At the age of 19, she enrolled at the RUC training college, then based in Enniskillen.
“I was absolutely delighted - and petrified too. There were 90 of us - 86 men and four women. Sadly the other three women in my squad all left earlier for one reason or another, mainly because of parental responsibility and the difficulty in those days of balancing career and family.”
Judith’s own parents finally came round to their daughter’s choice of career when they saw how determined she was, which she proved to them as she started to move up through the ranks.
She embraced the tough physical demands put on the new aspiring police constables and gave both it and the classroom elements of the training her best efforts, being awarded the Baton of Honour for best new recruit.
Her first post was at York Road police station in her native north Belfast, and even then, she was aware of the heavy weight of responsibility on her shoulders.
“I vividly recall the first time I went out on duty at the age of 19. I stood out and waved my hand to stop a car, and I felt an incredible sense of responsibility. I thought, here I am, I’m 19 years old, I’m in a police uniform and I have the power to stop people in the middle of the road. I’ve always been very conscious of that responsibility.”
Yet this ambitious young woman didn’t deliberately set out to achieve the highest rank in the organisation she was so passionate about; she reveals that her counterparts’ attempts at planning their moves, as well as everyone else’s around them, would astound her. She believed that if you simply did the best you could, promotion would come in its own time.
“I had so many setbacks,” she says of her path to becoming DCC. “And I understand the frustration when you just narrowly miss a promotion, I know what that feels like.”

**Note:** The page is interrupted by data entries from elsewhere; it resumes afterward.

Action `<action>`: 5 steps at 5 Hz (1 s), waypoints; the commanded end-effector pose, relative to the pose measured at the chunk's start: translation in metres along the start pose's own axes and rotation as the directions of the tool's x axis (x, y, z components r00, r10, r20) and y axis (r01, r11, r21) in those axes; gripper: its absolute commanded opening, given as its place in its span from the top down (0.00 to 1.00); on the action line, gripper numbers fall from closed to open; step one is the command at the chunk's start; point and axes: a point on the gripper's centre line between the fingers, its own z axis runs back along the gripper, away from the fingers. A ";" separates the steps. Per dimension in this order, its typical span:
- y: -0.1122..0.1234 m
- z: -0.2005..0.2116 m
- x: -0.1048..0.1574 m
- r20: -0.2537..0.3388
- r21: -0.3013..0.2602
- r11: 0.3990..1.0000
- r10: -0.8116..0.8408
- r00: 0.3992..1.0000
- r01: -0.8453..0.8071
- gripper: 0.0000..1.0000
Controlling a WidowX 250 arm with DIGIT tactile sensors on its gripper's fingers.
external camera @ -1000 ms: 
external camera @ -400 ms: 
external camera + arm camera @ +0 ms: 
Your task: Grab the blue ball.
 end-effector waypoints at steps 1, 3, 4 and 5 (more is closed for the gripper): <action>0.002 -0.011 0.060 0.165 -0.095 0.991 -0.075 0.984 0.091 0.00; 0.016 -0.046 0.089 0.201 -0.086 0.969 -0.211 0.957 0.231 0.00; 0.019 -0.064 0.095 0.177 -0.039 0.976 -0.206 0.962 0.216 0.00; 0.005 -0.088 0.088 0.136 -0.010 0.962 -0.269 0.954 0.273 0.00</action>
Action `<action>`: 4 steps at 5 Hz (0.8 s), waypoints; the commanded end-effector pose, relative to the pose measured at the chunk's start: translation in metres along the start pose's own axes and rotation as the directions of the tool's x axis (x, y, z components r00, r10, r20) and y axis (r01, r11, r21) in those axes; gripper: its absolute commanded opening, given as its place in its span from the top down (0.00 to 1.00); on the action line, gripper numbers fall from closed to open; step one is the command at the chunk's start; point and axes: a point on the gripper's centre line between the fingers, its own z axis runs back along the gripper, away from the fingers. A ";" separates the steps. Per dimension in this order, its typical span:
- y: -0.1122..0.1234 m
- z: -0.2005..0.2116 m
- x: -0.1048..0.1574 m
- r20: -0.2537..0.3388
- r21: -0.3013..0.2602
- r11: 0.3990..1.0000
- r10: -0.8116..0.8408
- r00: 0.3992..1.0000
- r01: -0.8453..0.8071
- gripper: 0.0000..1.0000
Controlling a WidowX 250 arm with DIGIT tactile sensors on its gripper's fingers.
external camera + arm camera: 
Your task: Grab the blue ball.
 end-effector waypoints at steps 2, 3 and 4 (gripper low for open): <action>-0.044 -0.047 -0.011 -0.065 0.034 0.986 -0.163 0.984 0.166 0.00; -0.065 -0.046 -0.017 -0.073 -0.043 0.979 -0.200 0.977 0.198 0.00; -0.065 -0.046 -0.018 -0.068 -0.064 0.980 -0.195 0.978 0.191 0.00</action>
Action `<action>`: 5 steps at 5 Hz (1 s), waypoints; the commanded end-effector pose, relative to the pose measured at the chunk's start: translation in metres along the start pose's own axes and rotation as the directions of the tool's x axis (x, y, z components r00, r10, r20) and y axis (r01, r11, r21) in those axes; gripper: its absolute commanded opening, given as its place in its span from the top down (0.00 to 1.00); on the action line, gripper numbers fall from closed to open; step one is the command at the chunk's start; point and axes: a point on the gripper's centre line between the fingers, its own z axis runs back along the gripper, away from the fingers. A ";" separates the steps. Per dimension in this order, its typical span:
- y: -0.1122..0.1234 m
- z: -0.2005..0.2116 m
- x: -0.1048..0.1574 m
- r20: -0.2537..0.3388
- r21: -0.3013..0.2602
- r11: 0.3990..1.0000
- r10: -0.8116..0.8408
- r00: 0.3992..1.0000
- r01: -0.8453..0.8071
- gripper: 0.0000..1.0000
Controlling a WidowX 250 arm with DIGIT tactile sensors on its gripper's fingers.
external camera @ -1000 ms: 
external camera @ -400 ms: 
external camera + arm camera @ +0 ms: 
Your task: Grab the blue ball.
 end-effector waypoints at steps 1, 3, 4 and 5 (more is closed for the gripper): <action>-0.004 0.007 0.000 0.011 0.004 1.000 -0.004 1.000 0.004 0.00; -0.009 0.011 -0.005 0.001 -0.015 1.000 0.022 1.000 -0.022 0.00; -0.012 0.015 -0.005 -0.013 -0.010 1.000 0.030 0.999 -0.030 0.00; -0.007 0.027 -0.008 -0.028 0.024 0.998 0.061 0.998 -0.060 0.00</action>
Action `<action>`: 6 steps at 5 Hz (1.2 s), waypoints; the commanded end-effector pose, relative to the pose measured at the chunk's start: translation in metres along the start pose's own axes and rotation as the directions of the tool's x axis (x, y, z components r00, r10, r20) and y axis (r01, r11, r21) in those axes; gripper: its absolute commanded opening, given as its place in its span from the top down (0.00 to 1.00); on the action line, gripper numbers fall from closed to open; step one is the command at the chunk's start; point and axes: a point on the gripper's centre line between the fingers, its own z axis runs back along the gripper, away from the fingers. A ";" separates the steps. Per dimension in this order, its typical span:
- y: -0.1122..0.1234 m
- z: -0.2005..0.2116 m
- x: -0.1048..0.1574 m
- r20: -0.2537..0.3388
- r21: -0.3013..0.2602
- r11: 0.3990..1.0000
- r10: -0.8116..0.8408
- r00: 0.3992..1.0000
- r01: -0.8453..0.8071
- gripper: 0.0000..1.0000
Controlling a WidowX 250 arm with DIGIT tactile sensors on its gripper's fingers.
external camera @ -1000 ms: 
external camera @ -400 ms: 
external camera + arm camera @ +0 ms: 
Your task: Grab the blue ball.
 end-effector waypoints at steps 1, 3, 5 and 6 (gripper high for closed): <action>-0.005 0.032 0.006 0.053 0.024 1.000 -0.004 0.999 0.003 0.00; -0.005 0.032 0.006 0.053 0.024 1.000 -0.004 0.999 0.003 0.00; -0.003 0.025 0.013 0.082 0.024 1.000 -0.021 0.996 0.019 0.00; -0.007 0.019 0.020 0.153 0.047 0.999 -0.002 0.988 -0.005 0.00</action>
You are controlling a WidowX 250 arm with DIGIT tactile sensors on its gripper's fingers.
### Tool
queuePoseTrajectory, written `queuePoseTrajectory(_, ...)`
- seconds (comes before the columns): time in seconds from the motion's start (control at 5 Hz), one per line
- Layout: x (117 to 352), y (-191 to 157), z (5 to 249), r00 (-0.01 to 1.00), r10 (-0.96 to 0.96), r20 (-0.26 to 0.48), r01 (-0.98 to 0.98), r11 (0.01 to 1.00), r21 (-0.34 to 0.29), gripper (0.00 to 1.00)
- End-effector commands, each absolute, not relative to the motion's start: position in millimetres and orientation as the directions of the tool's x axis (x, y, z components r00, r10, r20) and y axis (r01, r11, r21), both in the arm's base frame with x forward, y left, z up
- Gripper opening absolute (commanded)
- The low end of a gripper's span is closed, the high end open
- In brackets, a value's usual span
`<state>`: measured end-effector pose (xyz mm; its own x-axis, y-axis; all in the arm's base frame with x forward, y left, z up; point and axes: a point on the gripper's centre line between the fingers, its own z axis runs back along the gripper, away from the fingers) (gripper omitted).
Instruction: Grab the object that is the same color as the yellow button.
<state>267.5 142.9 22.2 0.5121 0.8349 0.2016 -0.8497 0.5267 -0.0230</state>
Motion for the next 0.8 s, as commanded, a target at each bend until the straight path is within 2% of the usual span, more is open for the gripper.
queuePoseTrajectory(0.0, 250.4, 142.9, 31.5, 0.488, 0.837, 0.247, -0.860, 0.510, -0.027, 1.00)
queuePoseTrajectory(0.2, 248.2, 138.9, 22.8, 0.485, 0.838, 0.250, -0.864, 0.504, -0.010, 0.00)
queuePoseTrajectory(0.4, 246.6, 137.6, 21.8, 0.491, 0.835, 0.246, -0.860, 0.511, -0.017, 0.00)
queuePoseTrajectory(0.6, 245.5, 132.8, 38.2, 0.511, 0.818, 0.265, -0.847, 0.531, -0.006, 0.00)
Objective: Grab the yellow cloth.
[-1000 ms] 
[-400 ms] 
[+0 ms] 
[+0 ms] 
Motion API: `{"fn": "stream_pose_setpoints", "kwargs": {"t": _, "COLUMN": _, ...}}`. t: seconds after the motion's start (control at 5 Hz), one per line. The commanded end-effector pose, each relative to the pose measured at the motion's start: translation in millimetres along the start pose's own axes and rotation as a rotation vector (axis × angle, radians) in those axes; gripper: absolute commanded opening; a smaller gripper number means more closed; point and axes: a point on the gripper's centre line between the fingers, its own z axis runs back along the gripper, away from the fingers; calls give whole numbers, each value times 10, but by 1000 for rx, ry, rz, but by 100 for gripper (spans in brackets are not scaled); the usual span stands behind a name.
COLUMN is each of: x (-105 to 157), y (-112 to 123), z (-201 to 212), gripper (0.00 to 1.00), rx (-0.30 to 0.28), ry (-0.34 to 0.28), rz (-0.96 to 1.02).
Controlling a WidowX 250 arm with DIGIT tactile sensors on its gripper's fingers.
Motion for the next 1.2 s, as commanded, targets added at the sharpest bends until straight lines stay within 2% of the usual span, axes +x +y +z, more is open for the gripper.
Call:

She names November 23, 2008, as the saddest day of her police career. It was on this date that the force lost four of its officers in a horrific accident near Warrenpoint, when their Mitzibushi Shogun crashed into a wall and burst into flames.
“I visited the four families, one after another. You want to offer some comfort, but there was absolutely none you could have offered in that situation, you just had to be there for them.”
Another tremendously tough part of the job was the security aspect, and in particular, the impact this had on officers’ families.
Like many members of the security forces, Judith had to ‘invent’ an alternative ‘cover’ relating to her day job; her hairdresser was under the impression she was a nurse, hence her being able to get her hair done in the middle of the day. That worked well until the stylist asked her to take a look at a rash she had, and Judith had to swiftly direct her to a more informed medic! And her two daughters always knew they weren’t allowed to reveal their parents’ job at school. But when Judith became a familiar face on the 90s programme Crime Call, she was spotted by one of her daughter’s eagle-eyed friends at school, who promptly asked her about it.
“Everything had to be very carefully managed, and our house always had a lot of security around it, but that was their normal,” she says. “It’s sad that it was that way, but that’s what they were used to.”
To this day, being cautious is “part and parcel” of Judith’s life, and the lives of all those who work in the PSNI. “You still have to be a little bit canny, and I find that sad, because first and foremost, police officers are human beings like everyone else, they have families like everyone else, and a life outside the job like everyone else.
“I would love to get to a point where you can say, with pride, at any event, ‘I am a police officer and this is what I do’. But we will get there.”